Activity:
Make an exact copy of all the data.

Given records:

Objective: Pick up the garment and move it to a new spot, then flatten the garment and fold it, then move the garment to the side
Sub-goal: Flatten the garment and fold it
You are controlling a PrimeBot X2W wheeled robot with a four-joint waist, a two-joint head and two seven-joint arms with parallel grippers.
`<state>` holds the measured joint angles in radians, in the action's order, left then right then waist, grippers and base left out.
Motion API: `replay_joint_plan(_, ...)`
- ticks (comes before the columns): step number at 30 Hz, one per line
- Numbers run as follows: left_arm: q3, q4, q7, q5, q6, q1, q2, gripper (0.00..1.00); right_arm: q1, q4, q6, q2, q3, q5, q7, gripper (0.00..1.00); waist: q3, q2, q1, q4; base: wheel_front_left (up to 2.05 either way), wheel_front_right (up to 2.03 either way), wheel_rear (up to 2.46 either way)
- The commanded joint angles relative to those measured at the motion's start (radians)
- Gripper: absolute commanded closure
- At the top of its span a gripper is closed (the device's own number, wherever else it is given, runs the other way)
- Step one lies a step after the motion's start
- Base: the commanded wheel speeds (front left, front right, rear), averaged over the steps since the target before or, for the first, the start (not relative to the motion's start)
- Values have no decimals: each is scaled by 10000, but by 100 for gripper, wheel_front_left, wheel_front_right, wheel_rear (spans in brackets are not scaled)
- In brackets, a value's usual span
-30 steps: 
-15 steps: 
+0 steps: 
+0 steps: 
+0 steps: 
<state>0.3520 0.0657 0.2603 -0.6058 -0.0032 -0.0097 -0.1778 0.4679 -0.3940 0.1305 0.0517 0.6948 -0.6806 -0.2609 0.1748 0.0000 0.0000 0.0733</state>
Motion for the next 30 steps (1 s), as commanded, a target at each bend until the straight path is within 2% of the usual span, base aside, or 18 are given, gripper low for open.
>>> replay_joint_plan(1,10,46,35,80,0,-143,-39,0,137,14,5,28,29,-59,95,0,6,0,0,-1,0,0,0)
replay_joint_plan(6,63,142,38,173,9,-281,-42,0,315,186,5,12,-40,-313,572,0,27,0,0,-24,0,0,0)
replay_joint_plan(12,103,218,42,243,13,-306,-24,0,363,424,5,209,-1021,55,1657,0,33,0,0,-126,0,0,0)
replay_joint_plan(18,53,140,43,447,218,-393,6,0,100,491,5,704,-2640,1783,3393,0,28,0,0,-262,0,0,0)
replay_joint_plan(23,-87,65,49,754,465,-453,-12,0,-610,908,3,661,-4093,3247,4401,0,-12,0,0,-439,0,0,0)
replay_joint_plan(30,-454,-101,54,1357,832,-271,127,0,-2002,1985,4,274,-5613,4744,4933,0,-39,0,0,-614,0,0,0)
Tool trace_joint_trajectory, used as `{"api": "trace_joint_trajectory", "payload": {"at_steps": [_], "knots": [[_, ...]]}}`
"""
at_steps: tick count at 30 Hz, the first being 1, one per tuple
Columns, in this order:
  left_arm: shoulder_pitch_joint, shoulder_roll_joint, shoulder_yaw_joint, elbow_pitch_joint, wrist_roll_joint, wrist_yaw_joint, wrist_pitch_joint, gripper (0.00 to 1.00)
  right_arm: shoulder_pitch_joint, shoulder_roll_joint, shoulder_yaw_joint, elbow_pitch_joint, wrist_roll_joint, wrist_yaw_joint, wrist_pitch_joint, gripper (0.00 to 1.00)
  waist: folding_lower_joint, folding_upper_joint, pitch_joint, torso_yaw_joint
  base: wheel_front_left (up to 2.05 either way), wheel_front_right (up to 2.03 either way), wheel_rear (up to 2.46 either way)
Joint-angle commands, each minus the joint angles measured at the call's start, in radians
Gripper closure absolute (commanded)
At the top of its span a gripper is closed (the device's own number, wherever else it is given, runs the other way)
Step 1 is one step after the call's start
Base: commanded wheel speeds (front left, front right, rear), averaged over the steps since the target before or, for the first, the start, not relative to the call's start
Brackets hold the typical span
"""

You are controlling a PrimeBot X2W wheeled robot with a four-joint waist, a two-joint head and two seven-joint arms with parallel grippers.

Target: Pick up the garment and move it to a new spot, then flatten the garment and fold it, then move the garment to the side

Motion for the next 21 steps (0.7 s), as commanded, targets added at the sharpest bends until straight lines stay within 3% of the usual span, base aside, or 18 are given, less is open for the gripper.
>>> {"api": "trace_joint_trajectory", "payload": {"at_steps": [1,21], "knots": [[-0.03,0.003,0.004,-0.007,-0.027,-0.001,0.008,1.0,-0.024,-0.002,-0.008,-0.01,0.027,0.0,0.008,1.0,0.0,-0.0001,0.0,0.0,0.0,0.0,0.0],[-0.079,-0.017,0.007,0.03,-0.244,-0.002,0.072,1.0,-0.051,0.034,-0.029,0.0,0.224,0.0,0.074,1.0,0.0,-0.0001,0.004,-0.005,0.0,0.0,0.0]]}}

Result of the exercise:
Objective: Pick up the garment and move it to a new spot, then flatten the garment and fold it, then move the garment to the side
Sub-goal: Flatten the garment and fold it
You are controlling a PrimeBot X2W wheeled robot with a four-joint waist, a two-joint head and two seven-joint arms with parallel grippers.
`<state>` holds the measured joint angles in radians, in the action's order, left then right then waist, grippers and base left out.
Motion API: `replay_joint_plan(_, ...)`
- ticks (comes before the columns): step number at 30 Hz, one per line
- Numbers run as follows: left_arm: q3, q4, q7, q5, q6, q1, q2, gripper (0.00..1.00); right_arm: q1, q4, q6, q2, q3, q5, q7, gripper (0.00..1.00); waist: q3, q2, q1, q4; base: wheel_front_left (up to 2.05 either way), wheel_front_right (up to 2.03 either way), wheel_rear (up to 2.46 either way)
- The commanded joint angles relative to those measured at the motion's start (radians)
- Gripper: absolute commanded closure
- At the top of its span a gripper is closed (the device's own number, wherever else it is given, runs the other way)
- Step one lies a step after the motion's start
- Base: the commanded wheel speeds (front left, front right, rear), averaged over the steps since the target before or, for the first, the start (not relative to the motion's start)
- Values have no decimals: each is scaled by 10000, but by 100 for gripper, wheel_front_left, wheel_front_right, wheel_rear (spans in brackets are not scaled)
- In brackets, a value's usual span
-30 steps: 
-15 steps: 
+0 steps: 
+0 steps: 
+0 steps: 
<state>0.3520 0.0657 0.2603 -0.6058 -0.0032 -0.0097 -0.1778 0.4679 -0.3940 0.1305 0.0517 0.6948 -0.6806 -0.2609 0.1748 0.0000 0.0000 0.0733</state>
Motion for the next 30 steps (1 s), as commanded, a target at each bend until the straight path is within 2% of the usual span, base aside, or 18 are given, gripper low for open.
>>> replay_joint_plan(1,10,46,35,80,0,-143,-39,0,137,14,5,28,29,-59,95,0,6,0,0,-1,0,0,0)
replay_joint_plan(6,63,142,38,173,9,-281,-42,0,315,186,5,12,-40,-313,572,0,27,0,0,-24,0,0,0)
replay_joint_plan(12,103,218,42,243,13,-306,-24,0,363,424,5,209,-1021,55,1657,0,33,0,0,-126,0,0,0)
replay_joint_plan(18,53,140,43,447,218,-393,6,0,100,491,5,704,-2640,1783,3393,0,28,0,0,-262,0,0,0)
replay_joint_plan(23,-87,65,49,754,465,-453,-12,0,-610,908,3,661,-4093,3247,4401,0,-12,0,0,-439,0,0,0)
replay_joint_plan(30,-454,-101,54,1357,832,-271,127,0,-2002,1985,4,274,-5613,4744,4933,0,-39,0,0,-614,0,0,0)
Tool trace_joint_trajectory, used as `{"api": "trace_joint_trajectory", "payload": {"at_steps": [_], "knots": [[_, ...]]}}`
"""
at_steps: tick count at 30 Hz, the first being 1, one per tuple
Columns, in this order:
  left_arm: shoulder_pitch_joint, shoulder_roll_joint, shoulder_yaw_joint, elbow_pitch_joint, wrist_roll_joint, wrist_yaw_joint, wrist_pitch_joint, gripper (0.00 to 1.00)
  right_arm: shoulder_pitch_joint, shoulder_roll_joint, shoulder_yaw_joint, elbow_pitch_joint, wrist_roll_joint, wrist_yaw_joint, wrist_pitch_joint, gripper (0.00 to 1.00)
  waist: folding_lower_joint, folding_upper_joint, pitch_joint, torso_yaw_joint
  base: wheel_front_left (up to 2.05 either way), wheel_front_right (up to 2.03 either way), wheel_rear (up to 2.46 either way)
Joint-angle commands, each minus the joint angles measured at the call's start, in radians
Gripper closure absolute (commanded)
At the top of its span a gripper is closed (the device's own number, wherever else it is given, runs the other way)
Step 1 is one step after the call's start
Base: commanded wheel speeds (front left, front right, rear), averaged over the steps since the target before or, for the first, the start, not relative to the call's start
Brackets hold the typical span
"""

You are controlling a PrimeBot X2W wheeled robot with a four-joint waist, a two-joint head and two seven-joint arms with parallel grippers.

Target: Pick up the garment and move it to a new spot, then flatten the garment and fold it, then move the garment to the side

Motion for the next 21 steps (0.7 s), as commanded, targets added at the sharpest bends until straight lines stay within 3% of the usual span, base aside, or 18 are given, less is open for the gripper.
>>> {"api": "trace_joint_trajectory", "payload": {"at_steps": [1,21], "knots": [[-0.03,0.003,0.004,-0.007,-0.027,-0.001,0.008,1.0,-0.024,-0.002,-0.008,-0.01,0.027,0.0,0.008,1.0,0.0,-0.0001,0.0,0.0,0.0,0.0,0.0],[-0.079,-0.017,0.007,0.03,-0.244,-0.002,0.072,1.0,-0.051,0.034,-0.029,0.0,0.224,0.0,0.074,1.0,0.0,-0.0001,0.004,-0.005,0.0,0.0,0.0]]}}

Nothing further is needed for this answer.